What this task involves:
Locate the line that contains "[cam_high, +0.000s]" in the data that follows. Copy it and every subsequent line to the end, exactly, excluding pictures.

BEGIN Exercise data

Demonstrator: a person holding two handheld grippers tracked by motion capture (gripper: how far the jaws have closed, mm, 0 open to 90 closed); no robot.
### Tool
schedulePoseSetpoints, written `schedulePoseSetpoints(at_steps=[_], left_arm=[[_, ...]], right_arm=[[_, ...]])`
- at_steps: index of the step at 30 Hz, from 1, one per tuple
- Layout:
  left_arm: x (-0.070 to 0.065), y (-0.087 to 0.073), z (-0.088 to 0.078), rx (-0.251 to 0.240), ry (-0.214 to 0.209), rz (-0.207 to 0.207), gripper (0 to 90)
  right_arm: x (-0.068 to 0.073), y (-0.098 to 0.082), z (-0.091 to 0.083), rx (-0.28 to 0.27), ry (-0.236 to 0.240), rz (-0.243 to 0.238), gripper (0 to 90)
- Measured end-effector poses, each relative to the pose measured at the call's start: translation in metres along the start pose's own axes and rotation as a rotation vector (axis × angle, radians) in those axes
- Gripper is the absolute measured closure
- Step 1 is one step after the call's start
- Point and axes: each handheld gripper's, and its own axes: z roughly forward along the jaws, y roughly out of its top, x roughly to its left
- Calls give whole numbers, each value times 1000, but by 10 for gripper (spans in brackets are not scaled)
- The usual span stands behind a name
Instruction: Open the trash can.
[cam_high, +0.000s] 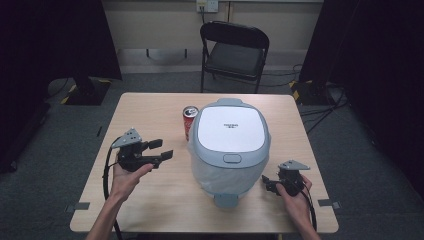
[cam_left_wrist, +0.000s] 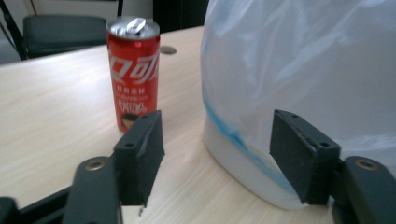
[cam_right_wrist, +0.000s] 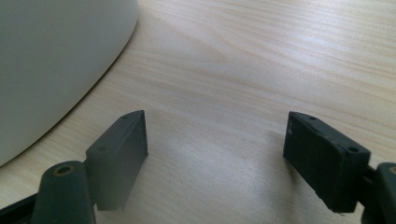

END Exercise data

Your response:
[cam_high, +0.000s] 
[cam_left_wrist, +0.000s] 
[cam_right_wrist, +0.000s] 

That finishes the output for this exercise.